▶ WORK TO BE COMPLETED
Write the data below out exactly as it stands. Do not include the pictures.
++++++++++
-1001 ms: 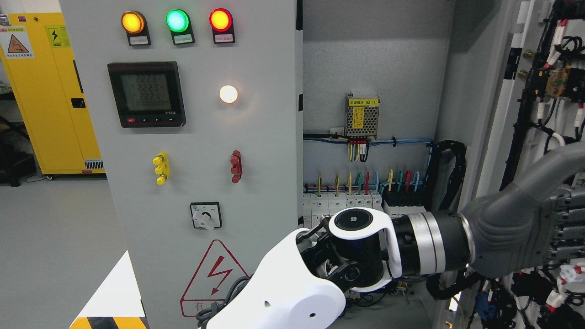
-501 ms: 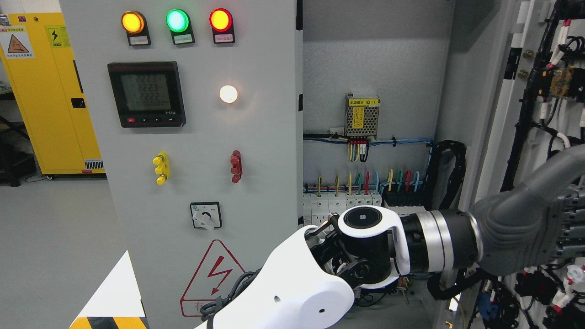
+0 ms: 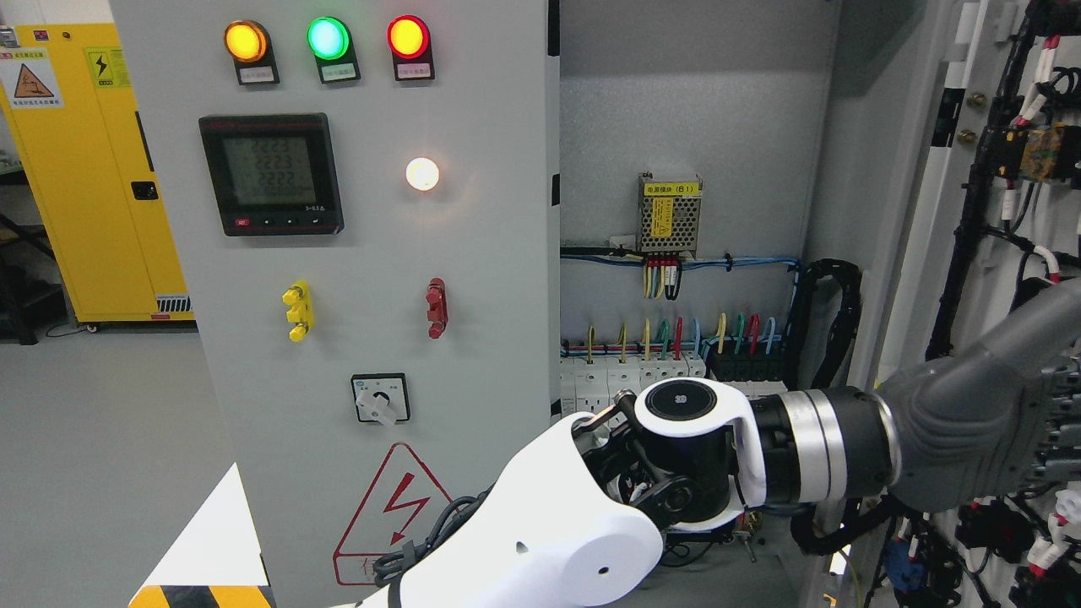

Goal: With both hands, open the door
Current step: 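Keep pushing the push-button door wider with the left hand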

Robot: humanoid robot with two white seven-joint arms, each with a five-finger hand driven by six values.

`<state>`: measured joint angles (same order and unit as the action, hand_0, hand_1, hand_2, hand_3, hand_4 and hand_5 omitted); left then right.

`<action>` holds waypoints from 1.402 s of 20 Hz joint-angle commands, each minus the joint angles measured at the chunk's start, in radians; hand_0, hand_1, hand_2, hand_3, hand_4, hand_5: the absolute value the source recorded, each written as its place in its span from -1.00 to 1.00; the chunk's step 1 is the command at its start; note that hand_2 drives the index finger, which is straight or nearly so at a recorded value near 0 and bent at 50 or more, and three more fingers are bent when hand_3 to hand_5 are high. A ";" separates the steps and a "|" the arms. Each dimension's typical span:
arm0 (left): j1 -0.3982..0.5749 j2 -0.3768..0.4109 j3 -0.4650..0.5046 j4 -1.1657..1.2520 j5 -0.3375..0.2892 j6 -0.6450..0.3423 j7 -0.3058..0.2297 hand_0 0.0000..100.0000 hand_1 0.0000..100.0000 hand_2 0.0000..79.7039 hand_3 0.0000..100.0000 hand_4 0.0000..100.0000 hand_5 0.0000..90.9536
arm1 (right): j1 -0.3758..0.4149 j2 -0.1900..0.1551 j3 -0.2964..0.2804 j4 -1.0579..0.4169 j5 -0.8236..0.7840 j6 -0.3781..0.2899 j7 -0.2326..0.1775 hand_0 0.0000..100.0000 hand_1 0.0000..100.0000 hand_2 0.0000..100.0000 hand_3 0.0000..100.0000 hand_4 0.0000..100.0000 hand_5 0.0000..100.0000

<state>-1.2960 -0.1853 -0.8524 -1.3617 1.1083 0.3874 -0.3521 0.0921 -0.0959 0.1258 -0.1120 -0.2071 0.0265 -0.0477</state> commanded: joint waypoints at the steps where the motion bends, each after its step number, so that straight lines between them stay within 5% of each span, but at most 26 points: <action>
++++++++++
▶ WRITTEN RESPONSE
-1001 ms: 
-501 ms: 
+0 ms: 

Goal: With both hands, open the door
Current step: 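Keep pushing the push-button door wider with the left hand
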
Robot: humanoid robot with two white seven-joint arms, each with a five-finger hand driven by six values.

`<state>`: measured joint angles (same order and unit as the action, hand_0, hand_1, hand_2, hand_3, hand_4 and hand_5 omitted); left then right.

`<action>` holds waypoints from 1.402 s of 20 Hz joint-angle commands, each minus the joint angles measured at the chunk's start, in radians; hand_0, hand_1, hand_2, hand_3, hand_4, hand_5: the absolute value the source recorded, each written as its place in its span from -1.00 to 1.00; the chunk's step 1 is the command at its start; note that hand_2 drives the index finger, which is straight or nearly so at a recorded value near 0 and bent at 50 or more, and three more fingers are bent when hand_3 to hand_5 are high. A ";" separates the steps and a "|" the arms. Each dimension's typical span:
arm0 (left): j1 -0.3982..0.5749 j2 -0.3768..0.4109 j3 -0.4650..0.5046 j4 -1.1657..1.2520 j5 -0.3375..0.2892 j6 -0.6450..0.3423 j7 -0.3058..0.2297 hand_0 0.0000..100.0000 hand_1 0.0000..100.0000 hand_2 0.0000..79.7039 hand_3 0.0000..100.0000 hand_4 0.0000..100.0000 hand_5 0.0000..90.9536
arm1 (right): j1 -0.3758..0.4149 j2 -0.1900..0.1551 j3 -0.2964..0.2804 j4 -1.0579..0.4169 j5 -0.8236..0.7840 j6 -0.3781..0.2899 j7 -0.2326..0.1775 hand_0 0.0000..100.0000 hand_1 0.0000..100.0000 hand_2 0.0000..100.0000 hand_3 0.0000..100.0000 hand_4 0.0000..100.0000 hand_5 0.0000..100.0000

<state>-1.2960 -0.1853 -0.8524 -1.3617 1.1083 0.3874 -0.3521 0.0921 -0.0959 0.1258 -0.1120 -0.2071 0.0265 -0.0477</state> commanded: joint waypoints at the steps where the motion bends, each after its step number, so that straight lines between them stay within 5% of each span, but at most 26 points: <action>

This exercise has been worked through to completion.